We knew that the Garmin was routing us on state roads instead of interstates for the first 100 miles, but we thought that was okay. It had worked fine for us the day before, on our way into Oxford. Our first mistake was not checking the weather forecast on the Internet before setting out that morning. If we had, we may have been smart enough to take another route. Lesson #1: always check the weather before setting out.
As it was, we encountered some of the worst weather I've ever seen. First the torrential downpours caused flash flooding on the back roads we were taking. There was one place shortly after crossing the Mississippi where we had to just keep moving forward hoping the car didn't stall. After that, we were never sure if we would run into a place where we had to turn back, effectively being stranded in rural Arkansas. Lesson #2: only take back roads in good weather.
Once we made it to the interstate, we were caught in stop-and-go traffic for five different accidents. The weather was treacherous, and one accident often caused another as cars tried to stop in the wet weather and poor visibility. We traded off driving several times, trying to stay alert.
Then we heard on CNN, over satellite radio, that there were tornadoes east of Dallas - right in our path. At this point, we called Sally, our friend in Dallas, to have her check the weather radar and tell us what we were heading into. For the next couple hours, Sally was our 'eye on the sky', and at one point we had to seek refuge in a Lowe's until the hardest downpours and a potential tornado passed over us. I asked the Lowe's employees (who were very nice) what their emergency tornado plan was; they didn't have one.

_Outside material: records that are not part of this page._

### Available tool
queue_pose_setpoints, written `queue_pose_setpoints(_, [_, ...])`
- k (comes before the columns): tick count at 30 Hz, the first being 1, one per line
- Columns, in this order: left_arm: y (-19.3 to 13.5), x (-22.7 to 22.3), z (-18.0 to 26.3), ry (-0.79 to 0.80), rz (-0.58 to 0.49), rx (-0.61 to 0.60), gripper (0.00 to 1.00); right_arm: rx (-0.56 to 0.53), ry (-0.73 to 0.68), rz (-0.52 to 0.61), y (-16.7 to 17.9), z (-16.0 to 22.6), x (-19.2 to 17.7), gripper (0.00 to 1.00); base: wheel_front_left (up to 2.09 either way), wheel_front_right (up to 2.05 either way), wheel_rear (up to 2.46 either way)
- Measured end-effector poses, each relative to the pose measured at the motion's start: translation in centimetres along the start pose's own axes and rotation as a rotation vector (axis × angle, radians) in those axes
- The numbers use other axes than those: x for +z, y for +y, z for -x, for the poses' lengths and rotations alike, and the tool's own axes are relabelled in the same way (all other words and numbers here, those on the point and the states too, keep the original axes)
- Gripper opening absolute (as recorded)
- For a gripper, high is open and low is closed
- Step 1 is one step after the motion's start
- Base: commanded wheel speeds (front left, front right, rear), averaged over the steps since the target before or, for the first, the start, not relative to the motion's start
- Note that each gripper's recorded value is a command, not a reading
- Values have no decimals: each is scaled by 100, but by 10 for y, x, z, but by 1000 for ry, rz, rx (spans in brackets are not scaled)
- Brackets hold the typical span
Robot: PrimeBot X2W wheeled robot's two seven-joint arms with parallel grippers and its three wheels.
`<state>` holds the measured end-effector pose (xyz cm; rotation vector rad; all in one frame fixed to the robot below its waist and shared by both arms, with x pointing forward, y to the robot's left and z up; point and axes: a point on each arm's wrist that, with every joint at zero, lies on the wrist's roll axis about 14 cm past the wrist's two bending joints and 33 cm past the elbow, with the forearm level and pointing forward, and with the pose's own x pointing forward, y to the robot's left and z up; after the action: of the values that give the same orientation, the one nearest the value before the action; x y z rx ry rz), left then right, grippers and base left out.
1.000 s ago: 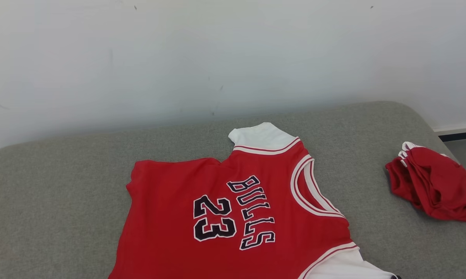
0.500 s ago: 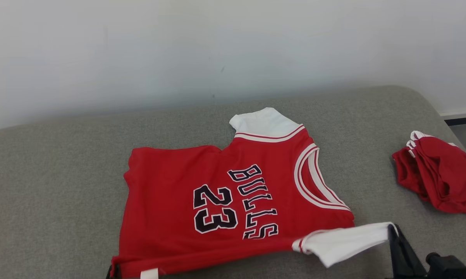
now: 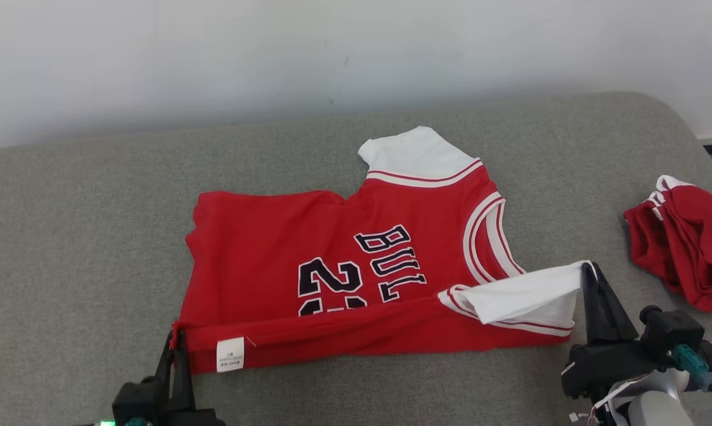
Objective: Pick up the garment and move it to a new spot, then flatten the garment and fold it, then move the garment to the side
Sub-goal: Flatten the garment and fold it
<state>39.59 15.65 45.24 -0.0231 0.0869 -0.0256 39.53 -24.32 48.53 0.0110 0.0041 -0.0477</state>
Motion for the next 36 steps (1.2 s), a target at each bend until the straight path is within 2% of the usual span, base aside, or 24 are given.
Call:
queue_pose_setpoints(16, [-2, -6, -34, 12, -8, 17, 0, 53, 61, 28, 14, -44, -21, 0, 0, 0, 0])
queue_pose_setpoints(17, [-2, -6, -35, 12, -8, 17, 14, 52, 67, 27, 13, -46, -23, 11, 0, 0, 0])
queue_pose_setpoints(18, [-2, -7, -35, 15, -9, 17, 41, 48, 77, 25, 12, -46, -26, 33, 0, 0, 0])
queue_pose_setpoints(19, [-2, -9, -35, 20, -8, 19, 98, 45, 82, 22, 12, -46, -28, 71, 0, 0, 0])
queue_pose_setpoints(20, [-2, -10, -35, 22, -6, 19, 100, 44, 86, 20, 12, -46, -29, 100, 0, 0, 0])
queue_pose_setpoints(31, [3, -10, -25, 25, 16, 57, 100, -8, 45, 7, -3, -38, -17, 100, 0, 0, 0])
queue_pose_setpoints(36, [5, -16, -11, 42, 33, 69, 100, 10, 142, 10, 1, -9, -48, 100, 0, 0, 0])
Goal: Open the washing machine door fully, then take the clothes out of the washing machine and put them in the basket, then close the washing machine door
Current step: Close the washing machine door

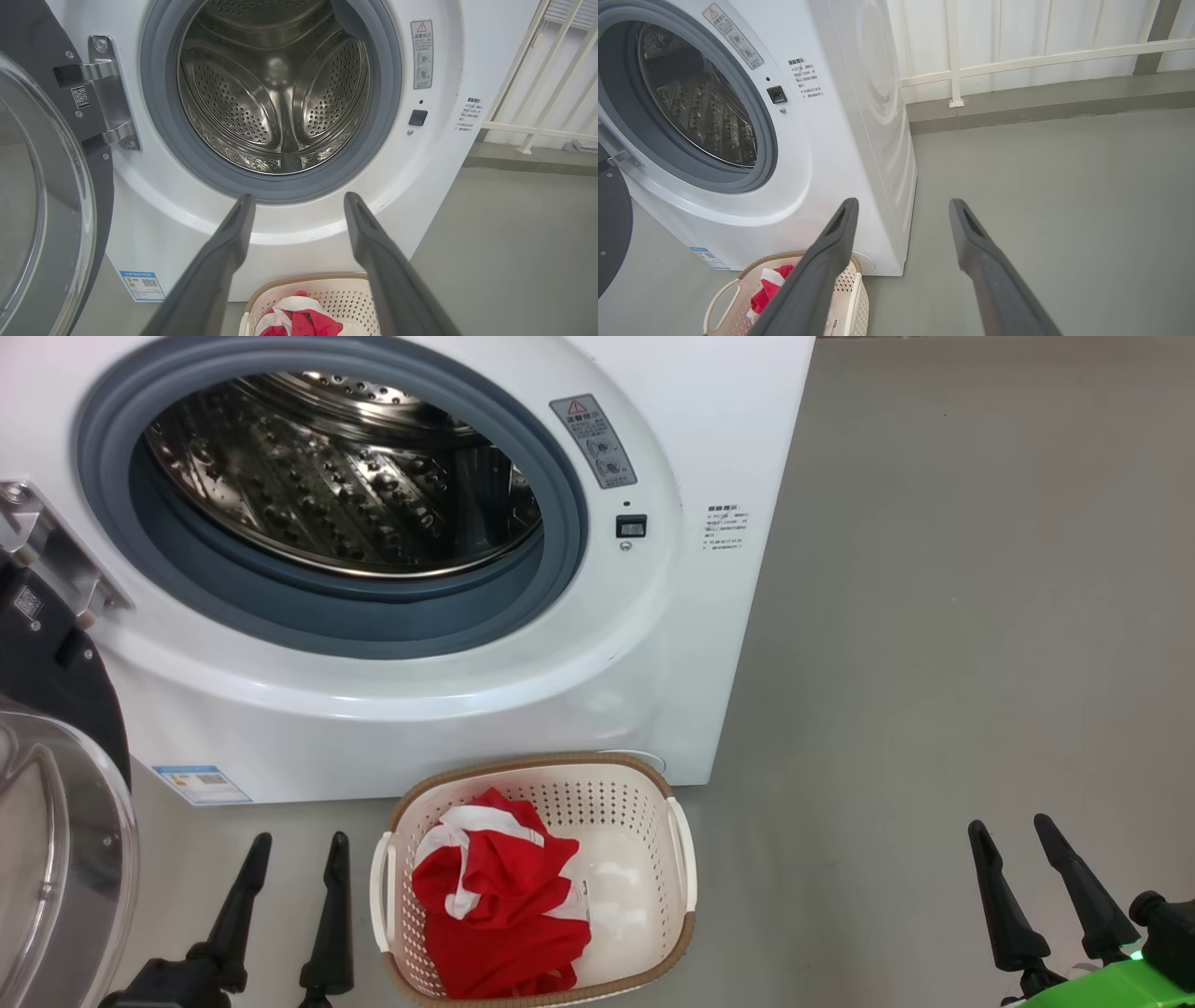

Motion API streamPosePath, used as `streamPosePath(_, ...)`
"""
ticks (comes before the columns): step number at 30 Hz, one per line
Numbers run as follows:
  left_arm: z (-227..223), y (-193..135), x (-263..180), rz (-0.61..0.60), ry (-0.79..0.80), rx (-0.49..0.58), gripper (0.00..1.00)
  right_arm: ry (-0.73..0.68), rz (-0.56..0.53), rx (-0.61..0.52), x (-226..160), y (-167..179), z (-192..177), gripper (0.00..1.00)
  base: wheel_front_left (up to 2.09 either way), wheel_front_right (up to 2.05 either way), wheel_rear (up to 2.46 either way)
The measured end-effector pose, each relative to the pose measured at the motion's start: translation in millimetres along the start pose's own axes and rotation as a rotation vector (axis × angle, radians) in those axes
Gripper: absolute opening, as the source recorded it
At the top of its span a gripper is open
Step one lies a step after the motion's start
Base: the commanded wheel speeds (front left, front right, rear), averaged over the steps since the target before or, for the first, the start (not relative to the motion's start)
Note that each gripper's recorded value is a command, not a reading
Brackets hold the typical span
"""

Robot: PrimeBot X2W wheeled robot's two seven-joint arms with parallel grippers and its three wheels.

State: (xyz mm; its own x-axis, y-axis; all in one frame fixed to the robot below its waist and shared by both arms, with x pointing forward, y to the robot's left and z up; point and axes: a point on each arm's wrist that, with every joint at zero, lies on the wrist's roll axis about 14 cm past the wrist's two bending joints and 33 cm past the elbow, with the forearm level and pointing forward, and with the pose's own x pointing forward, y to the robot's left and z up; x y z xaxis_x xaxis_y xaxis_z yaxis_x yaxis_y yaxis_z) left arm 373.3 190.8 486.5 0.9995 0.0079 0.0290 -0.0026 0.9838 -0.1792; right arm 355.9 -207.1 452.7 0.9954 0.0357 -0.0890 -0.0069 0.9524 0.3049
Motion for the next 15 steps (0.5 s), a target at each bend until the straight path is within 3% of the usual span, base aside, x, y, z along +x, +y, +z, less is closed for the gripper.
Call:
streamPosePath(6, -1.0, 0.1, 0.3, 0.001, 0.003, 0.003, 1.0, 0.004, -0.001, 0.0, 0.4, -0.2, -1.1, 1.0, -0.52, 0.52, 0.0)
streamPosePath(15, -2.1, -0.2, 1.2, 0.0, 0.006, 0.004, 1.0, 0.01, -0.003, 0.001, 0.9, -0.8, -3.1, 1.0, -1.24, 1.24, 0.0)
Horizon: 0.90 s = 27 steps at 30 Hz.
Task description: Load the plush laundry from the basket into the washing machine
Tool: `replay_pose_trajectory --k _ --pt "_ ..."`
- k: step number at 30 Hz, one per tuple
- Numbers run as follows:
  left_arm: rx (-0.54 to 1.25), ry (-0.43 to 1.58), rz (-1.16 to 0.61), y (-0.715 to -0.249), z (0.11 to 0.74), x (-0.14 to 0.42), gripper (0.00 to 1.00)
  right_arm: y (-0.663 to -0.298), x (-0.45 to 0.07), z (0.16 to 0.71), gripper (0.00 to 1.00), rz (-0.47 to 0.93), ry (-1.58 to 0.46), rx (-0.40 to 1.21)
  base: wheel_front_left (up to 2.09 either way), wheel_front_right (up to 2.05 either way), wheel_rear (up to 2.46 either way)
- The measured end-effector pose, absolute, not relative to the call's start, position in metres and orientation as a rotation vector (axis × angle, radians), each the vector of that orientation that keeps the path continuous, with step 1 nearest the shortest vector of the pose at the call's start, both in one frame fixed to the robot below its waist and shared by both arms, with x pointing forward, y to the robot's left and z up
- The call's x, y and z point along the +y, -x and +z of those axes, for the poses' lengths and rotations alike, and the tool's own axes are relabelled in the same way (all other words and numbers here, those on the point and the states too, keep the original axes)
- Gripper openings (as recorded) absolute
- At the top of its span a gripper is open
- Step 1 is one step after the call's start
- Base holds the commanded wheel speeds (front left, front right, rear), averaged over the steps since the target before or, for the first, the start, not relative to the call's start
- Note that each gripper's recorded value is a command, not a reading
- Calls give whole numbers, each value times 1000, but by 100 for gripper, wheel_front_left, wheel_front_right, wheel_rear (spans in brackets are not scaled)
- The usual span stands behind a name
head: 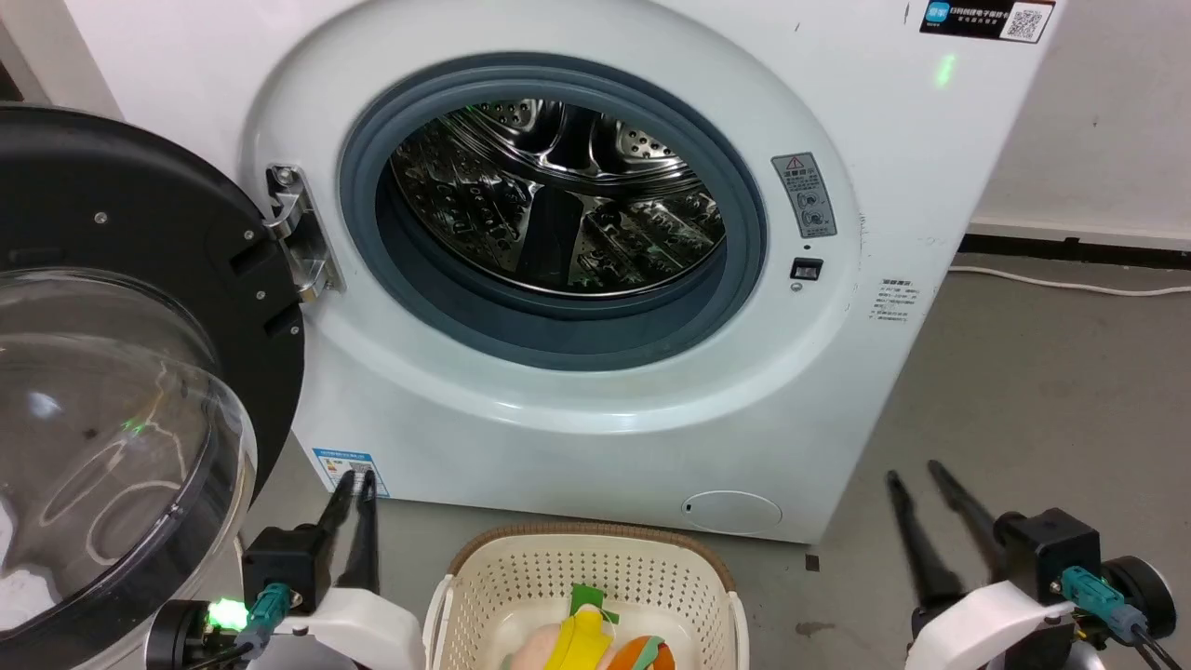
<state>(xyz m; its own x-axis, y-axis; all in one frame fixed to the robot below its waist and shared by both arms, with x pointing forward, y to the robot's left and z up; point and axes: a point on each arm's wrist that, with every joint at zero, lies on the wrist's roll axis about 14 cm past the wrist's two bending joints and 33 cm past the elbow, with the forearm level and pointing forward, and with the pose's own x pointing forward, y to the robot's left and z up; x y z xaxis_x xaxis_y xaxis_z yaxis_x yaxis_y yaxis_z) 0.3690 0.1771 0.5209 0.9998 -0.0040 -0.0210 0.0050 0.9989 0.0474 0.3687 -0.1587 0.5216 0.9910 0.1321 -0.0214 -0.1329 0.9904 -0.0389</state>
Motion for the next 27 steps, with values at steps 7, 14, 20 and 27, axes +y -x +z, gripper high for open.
replay_pose_trajectory --k 7,14,20,27 --pt "20 -47 -6 -369 521 177 100 -369 -159 522 100 131 32 15 0 0 0" --pt "8 -47 -11 -371 521 175 100 -369 -160 521 100 128 23 10 0 0 0" --pt "17 -46 -31 -375 516 170 100 -370 -164 517 100 116 1 13 0 0 0" --pt "52 -46 -66 -383 501 161 100 -374 -171 509 100 96 -20 29 0 0 0"
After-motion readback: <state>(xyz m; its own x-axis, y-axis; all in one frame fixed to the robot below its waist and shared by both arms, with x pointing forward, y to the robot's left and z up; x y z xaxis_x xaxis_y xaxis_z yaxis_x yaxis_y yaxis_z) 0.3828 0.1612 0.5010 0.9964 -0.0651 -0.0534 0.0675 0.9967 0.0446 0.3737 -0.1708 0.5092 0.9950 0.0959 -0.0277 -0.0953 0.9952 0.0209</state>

Finally, we thought we were in the clear to reach Dallas before the next band of storms hit. But at nine miles out the lightening became so severe I was ready to pull off and find shelter again. The lightening was everywhere, hitting straight to the ground, one even touching off a large blue fireball, probably from hitting a transformer. I was driving and wanted to stop, but Steve said no, just keep going, we're almost there. I pulled the cover forward over the sunroof, to lessen the flashes from the lightening (only from all sides now, not from above as well!), leaned forward to try to see the edges of the road, and drove the last miles - really, really frightened. I'm glad my dad doesn't have Internet access, because he'd really be upset with me if he read this. He raised me to know better than to be out on the road in this kind of weather.
Then we made it to our destination, and went inside -- leaving the car to be unloaded hours later, when the storm relented a little. Had a couple of beers. And were very glad the plan was to spend three days in Dallas, and not drive the whole time we were here. The rain gauge the next morning said the area had received five inches of rain the day before, and we had struggled with every inch of it.